Homework: Exploring the Absenteeism Data

Using the Absenteeism at Work dataset loaded in this chapter, complete the following tasks in a Quarto document. Each task should be its own section with a heading, code, and a brief written interpretation.

  1. Summary statistics by season. The Seasons variable is coded as 1 = summer, 2 = autumn, 3 = winter, 4 = spring. Use filter() to create a subset for one season (e.g., filter(work, Seasons == 1) for summer), then run describe() on the Absenteeism time in hours column. Repeat for each season. Which season has the highest mean absenteeism?

  2. Histogram of transportation expense. Create a histogram of the Transportation expense variable. Describe the shape of the distribution — is it symmetric, left-skewed, or right-skewed?

  3. Boxplot of absenteeism hours by season. Create a boxplot showing absenteeism hours for each season. Label the seasons by name (not number). Are there noticeable differences across seasons?

  4. Your observations.
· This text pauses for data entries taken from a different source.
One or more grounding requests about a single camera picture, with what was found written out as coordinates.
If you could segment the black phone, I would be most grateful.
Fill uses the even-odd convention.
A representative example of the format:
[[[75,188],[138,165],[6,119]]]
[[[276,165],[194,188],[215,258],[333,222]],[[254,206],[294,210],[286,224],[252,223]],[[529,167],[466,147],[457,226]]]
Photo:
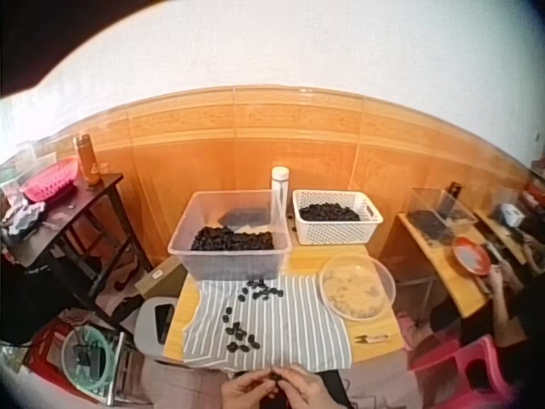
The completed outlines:
[[[161,345],[165,344],[174,311],[175,307],[170,303],[160,304],[154,308],[157,340]]]

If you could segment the grey white striped cloth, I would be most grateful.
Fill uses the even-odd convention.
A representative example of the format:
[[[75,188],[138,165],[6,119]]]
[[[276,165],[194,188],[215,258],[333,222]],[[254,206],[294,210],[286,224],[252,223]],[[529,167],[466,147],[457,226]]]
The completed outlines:
[[[236,296],[247,281],[201,281],[199,303],[183,331],[183,363],[229,372],[254,371],[270,366],[297,364],[310,372],[347,369],[352,353],[347,329],[332,314],[318,293],[312,276],[282,276],[265,280],[285,290],[283,298],[240,303]],[[221,315],[232,306],[247,331],[254,331],[259,350],[230,354],[233,340],[225,332]]]

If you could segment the light wooden work table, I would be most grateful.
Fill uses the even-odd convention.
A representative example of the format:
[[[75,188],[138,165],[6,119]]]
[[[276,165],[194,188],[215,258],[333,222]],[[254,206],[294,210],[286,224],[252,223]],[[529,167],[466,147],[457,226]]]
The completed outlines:
[[[369,255],[364,245],[299,245],[294,242],[290,254],[284,258],[280,273],[297,276],[319,274],[331,258],[341,254]],[[191,323],[198,303],[197,282],[191,275],[187,275],[163,347],[163,356],[176,364],[183,363],[183,331]],[[345,325],[354,363],[382,357],[403,348],[403,340],[392,309],[374,320],[347,320]],[[355,343],[356,336],[381,334],[388,334],[390,339],[383,343]]]

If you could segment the small wooden side table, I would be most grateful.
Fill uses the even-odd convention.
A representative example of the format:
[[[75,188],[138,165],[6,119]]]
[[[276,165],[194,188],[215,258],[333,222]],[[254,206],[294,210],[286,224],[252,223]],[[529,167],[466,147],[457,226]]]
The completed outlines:
[[[421,233],[409,222],[405,213],[398,219],[416,242],[416,245],[431,263],[451,299],[463,318],[476,313],[489,299],[485,283],[475,274],[469,273],[456,259],[451,247],[431,247]]]

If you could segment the white perforated plastic basket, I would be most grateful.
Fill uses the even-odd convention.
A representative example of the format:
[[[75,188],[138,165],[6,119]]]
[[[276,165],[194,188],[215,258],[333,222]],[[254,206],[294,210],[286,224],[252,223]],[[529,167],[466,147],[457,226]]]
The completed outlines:
[[[301,245],[355,245],[370,241],[383,217],[372,201],[361,192],[296,189],[292,193],[295,229]],[[359,220],[308,221],[301,210],[310,205],[340,205],[352,210]]]

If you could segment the scattered black pieces group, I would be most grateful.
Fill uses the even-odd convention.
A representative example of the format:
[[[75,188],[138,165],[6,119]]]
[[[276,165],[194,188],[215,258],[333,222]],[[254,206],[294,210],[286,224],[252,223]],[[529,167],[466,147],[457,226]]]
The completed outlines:
[[[269,301],[274,297],[283,298],[285,290],[277,286],[269,285],[264,279],[248,280],[236,300],[240,303],[249,301]],[[233,340],[226,345],[226,350],[230,354],[238,351],[249,353],[252,350],[259,350],[261,344],[256,339],[254,331],[247,331],[242,324],[241,318],[235,318],[232,306],[226,306],[221,315],[221,322],[225,324],[224,332],[232,337]]]

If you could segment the clear round plastic bowl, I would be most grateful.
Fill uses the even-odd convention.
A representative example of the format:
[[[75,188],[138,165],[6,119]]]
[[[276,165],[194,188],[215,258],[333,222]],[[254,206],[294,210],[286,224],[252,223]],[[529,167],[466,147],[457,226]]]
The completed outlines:
[[[389,270],[378,260],[362,254],[331,258],[318,275],[325,305],[343,319],[374,320],[392,309],[397,296]]]

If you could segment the black side table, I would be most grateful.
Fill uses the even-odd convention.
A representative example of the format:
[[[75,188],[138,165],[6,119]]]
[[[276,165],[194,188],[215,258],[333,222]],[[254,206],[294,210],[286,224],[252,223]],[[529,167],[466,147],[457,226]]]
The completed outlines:
[[[37,314],[50,305],[68,306],[72,297],[115,326],[141,306],[142,297],[126,298],[108,314],[96,303],[127,249],[136,255],[138,270],[152,271],[117,190],[122,179],[121,174],[107,174],[93,187],[77,181],[77,192],[48,212],[47,222],[67,214],[55,223],[56,230],[42,223],[28,239],[8,248],[21,268],[9,268],[2,278],[3,308]]]

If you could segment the red plastic stool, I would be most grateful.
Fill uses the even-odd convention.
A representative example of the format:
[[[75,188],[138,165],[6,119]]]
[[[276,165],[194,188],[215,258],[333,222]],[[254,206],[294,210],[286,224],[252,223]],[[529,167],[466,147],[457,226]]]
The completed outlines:
[[[66,320],[51,320],[32,339],[27,350],[25,365],[39,377],[63,376],[61,350],[66,337],[79,327]]]

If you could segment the brown cardboard box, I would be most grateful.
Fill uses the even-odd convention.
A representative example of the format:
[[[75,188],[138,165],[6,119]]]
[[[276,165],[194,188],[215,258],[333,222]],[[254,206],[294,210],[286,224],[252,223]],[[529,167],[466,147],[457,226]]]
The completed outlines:
[[[176,256],[160,263],[135,283],[136,290],[145,298],[178,298],[186,281],[187,270]]]

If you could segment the clear bin with dark pieces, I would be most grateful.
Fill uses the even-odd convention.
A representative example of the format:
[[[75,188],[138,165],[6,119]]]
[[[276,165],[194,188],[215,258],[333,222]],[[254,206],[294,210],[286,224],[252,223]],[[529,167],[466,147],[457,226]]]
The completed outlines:
[[[451,246],[477,222],[473,213],[444,189],[413,187],[405,217],[432,248]]]

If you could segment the person's right hand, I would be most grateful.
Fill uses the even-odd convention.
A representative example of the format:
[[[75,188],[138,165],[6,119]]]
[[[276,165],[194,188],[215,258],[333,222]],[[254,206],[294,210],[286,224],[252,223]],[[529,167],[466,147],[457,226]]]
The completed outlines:
[[[319,376],[297,365],[274,367],[272,371],[280,376],[277,384],[291,409],[336,409]]]

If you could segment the round green rimmed glass lid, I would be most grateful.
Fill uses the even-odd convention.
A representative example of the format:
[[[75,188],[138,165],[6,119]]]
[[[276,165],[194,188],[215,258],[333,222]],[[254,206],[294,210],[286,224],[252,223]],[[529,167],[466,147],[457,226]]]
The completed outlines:
[[[92,325],[75,327],[65,337],[61,368],[76,389],[96,395],[106,393],[114,372],[114,341]]]

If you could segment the heap of black pieces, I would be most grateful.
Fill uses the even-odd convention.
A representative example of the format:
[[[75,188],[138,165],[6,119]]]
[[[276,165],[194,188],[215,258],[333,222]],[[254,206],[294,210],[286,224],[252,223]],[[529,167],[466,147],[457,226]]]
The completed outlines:
[[[271,251],[273,236],[265,233],[235,233],[230,228],[202,228],[195,236],[192,251]]]
[[[338,203],[310,204],[299,209],[302,220],[307,222],[360,222],[360,216],[349,207]]]

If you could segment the white blue small box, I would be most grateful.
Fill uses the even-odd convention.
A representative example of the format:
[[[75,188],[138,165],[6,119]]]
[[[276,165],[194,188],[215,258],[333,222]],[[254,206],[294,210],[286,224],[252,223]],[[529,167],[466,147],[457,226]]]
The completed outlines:
[[[511,228],[517,228],[525,219],[524,213],[515,204],[502,203],[500,209],[505,224]]]

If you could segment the clear bottle with white cap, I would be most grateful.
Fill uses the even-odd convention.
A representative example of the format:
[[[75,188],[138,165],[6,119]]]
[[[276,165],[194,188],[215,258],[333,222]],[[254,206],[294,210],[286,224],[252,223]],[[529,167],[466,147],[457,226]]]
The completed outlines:
[[[289,196],[290,170],[284,166],[275,166],[271,172],[272,224],[275,228],[285,222]]]

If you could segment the pink plastic basket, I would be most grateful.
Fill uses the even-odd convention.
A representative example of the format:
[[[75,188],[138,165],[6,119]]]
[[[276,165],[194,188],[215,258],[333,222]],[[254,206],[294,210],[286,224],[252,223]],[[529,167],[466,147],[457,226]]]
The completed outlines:
[[[33,203],[48,202],[74,186],[78,171],[76,157],[63,158],[25,181],[20,192]]]

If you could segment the pink plastic stool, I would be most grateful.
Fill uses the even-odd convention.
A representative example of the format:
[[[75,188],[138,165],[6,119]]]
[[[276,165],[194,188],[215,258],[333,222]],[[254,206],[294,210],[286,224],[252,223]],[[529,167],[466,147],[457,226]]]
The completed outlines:
[[[478,362],[484,367],[488,389],[476,389],[470,383],[468,368]],[[410,370],[422,381],[435,381],[443,365],[456,369],[456,389],[447,399],[434,404],[433,409],[476,409],[511,401],[513,391],[503,379],[491,336],[485,335],[466,346],[451,338],[414,360]]]

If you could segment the black white crumpled cloth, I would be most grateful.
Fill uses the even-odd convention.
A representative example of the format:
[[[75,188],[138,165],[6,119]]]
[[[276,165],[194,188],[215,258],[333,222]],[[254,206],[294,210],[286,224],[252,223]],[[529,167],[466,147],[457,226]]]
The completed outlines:
[[[46,204],[19,202],[11,207],[0,221],[2,234],[16,236],[31,231],[46,215]]]

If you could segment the red round plate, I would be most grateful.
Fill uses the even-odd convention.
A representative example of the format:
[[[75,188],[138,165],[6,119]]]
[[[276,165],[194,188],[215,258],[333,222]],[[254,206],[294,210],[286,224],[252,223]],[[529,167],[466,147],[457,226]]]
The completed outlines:
[[[452,250],[456,260],[471,274],[485,277],[491,270],[491,259],[482,245],[471,239],[456,237]]]

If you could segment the clear plastic storage bin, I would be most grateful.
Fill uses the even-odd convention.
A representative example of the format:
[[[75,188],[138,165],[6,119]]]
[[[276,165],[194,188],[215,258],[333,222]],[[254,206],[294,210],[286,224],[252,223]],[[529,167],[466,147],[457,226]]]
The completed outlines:
[[[264,236],[267,248],[196,246],[198,237]],[[292,250],[286,216],[271,190],[204,191],[193,194],[172,235],[168,252],[196,280],[274,279]]]

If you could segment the grey plastic stool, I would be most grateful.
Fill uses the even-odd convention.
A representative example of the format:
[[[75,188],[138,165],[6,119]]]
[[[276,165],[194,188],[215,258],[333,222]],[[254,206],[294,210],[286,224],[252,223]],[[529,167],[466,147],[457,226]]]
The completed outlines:
[[[137,349],[146,357],[156,361],[168,361],[163,356],[164,345],[158,343],[154,308],[157,305],[170,303],[176,306],[174,297],[153,297],[146,299],[139,309],[135,323],[134,342]]]

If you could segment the brown drink bottle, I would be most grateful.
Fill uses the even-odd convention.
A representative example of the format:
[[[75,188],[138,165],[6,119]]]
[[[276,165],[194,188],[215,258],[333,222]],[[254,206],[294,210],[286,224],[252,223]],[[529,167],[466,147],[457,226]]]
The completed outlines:
[[[83,178],[89,186],[99,184],[102,177],[89,134],[76,135],[73,137],[72,142],[78,156]]]

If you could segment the person's left hand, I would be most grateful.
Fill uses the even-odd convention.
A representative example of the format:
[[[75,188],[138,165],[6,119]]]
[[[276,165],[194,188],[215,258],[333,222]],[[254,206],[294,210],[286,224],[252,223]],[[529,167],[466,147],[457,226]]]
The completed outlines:
[[[261,402],[278,392],[271,370],[246,372],[221,386],[222,409],[260,409]]]

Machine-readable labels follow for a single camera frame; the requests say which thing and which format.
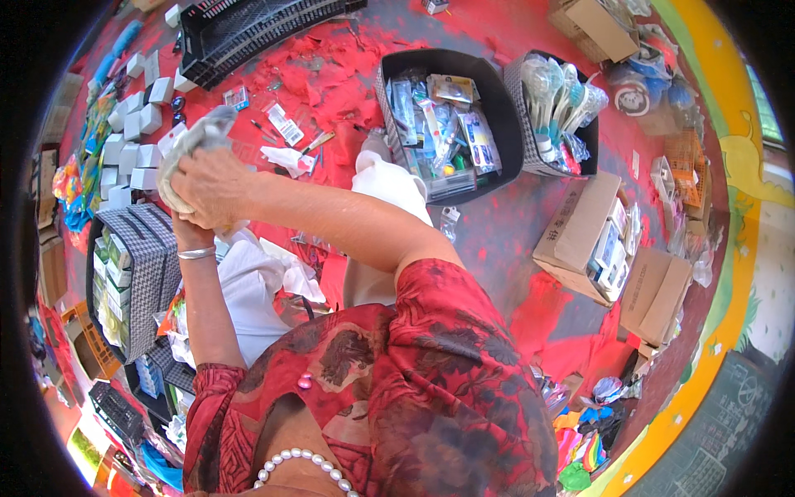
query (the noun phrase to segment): orange plastic basket
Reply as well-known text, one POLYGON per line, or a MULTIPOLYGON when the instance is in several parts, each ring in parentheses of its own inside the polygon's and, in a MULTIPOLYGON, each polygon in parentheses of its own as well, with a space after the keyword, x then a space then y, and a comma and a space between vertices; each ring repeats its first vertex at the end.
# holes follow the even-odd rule
POLYGON ((67 324, 70 320, 76 318, 83 328, 83 334, 86 337, 89 348, 94 354, 94 358, 102 369, 102 374, 98 377, 103 380, 110 380, 111 376, 118 370, 122 364, 113 355, 113 352, 108 348, 105 341, 99 336, 97 328, 91 322, 88 316, 88 307, 86 301, 80 302, 78 305, 67 309, 61 314, 61 322, 67 324))
POLYGON ((707 174, 707 159, 701 149, 696 130, 684 130, 681 133, 665 137, 665 157, 671 167, 676 182, 677 192, 682 202, 693 207, 701 207, 704 197, 704 175, 707 174), (696 183, 693 172, 699 177, 696 183))

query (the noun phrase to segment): red painted floor
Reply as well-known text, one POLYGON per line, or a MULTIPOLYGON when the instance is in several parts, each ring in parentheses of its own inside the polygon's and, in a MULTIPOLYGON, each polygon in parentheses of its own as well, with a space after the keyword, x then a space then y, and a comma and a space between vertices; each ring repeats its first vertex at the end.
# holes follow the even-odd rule
MULTIPOLYGON (((145 27, 131 51, 148 55, 160 49, 161 75, 173 75, 180 60, 179 54, 172 54, 176 29, 169 28, 163 21, 163 13, 171 5, 167 2, 148 16, 137 10, 124 10, 104 27, 94 47, 75 67, 81 68, 85 76, 92 75, 126 24, 138 18, 145 22, 145 27)), ((250 119, 265 125, 267 118, 262 108, 277 100, 289 117, 303 113, 311 116, 302 126, 307 138, 298 146, 311 141, 320 130, 334 130, 337 134, 324 147, 323 168, 317 169, 312 177, 303 176, 298 181, 350 188, 355 172, 354 158, 365 138, 354 130, 353 123, 369 128, 382 122, 371 87, 378 60, 387 53, 440 47, 484 56, 500 65, 530 49, 540 49, 575 63, 587 74, 598 71, 598 66, 587 61, 572 42, 546 21, 546 10, 545 0, 456 0, 449 14, 431 17, 422 10, 419 0, 370 0, 370 6, 357 18, 319 25, 279 47, 266 50, 211 92, 191 91, 186 97, 188 103, 184 113, 190 125, 221 104, 224 91, 245 84, 252 94, 252 104, 240 113, 230 132, 234 150, 242 160, 260 170, 271 169, 258 153, 260 146, 270 144, 262 140, 262 132, 251 125, 250 119), (319 72, 310 72, 304 65, 316 55, 324 57, 324 65, 319 72), (284 82, 283 86, 277 91, 267 91, 266 87, 276 76, 284 82)), ((142 90, 142 80, 142 77, 135 80, 127 93, 142 90)), ((607 87, 602 76, 597 76, 594 83, 607 87)), ((61 145, 61 163, 79 139, 85 96, 84 88, 61 145)), ((165 111, 164 122, 170 117, 165 111)), ((168 128, 164 126, 144 142, 156 142, 168 128)), ((716 185, 715 207, 725 211, 725 178, 722 173, 716 173, 723 171, 718 142, 714 131, 707 128, 707 153, 712 159, 716 185)), ((663 139, 646 137, 632 118, 620 114, 614 107, 608 107, 599 115, 599 133, 599 168, 624 179, 629 197, 639 203, 648 217, 646 244, 664 248, 666 236, 661 204, 649 177, 651 161, 662 155, 663 139), (633 151, 640 155, 637 181, 631 170, 633 151)), ((459 206, 462 216, 456 229, 456 249, 506 317, 527 359, 543 359, 541 365, 545 371, 557 378, 573 371, 580 372, 586 377, 581 391, 589 393, 591 386, 603 376, 621 372, 632 349, 615 339, 619 305, 609 313, 585 296, 561 288, 532 261, 533 248, 549 223, 567 181, 522 173, 505 188, 459 206)), ((439 210, 431 209, 431 213, 432 218, 438 220, 439 210)), ((727 224, 727 217, 720 216, 717 220, 727 224)), ((264 223, 253 223, 252 228, 258 235, 289 250, 299 250, 289 241, 293 235, 289 230, 264 223)), ((724 248, 715 258, 714 282, 718 280, 724 248)), ((85 261, 74 247, 67 248, 67 256, 70 291, 66 301, 70 305, 84 298, 85 261)), ((321 279, 321 285, 332 293, 342 285, 338 269, 330 271, 325 281, 321 279)), ((643 400, 637 404, 634 416, 619 436, 612 459, 650 422, 676 386, 697 341, 714 291, 714 283, 711 289, 691 290, 685 301, 683 332, 655 361, 655 368, 644 382, 643 400)))

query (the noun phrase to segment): woman's hand
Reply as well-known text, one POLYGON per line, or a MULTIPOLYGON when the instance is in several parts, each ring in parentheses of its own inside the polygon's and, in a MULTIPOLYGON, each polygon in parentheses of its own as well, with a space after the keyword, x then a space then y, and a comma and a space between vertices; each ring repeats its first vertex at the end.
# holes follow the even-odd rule
POLYGON ((190 221, 180 219, 178 212, 171 211, 171 220, 176 236, 176 249, 179 252, 210 248, 215 243, 212 230, 205 230, 190 221))
POLYGON ((182 157, 171 187, 196 210, 183 214, 182 219, 207 229, 243 219, 249 187, 256 174, 227 148, 196 149, 192 157, 182 157))

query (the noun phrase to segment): woman
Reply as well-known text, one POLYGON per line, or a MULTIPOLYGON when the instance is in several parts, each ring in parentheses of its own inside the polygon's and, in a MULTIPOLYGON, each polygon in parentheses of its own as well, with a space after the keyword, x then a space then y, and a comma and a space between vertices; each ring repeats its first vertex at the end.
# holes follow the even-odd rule
MULTIPOLYGON (((400 205, 412 197, 390 191, 413 177, 387 164, 388 153, 359 156, 354 189, 370 172, 392 174, 380 196, 400 205)), ((198 365, 186 493, 554 495, 557 443, 538 385, 489 297, 429 226, 421 183, 413 215, 252 173, 225 149, 197 150, 179 168, 172 187, 196 209, 174 218, 198 365), (215 258, 204 257, 213 252, 207 228, 238 219, 307 231, 344 251, 356 261, 344 298, 361 304, 286 333, 250 369, 215 258), (394 307, 371 284, 384 274, 394 307), (379 303, 363 304, 368 296, 379 303)))

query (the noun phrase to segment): silver bracelet
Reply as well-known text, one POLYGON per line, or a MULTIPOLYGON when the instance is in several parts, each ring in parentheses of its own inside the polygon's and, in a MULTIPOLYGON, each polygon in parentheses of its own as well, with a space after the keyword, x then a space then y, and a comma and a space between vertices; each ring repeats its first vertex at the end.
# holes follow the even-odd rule
POLYGON ((177 252, 176 256, 180 259, 201 259, 215 255, 215 245, 206 249, 186 250, 185 252, 177 252))
In 3–5 sentences, describe one pattern or question that emerged from your exploration. What would you want to investigate further?

Submission: Render your Quarto document to Word format and submit the rendered file. See the Quarto appendix for detailed instructions on creating and rendering Quarto documents.

The skills in these chapters are not preliminary — they are the practical backbone of every analysis in this textbook and in professional BI work.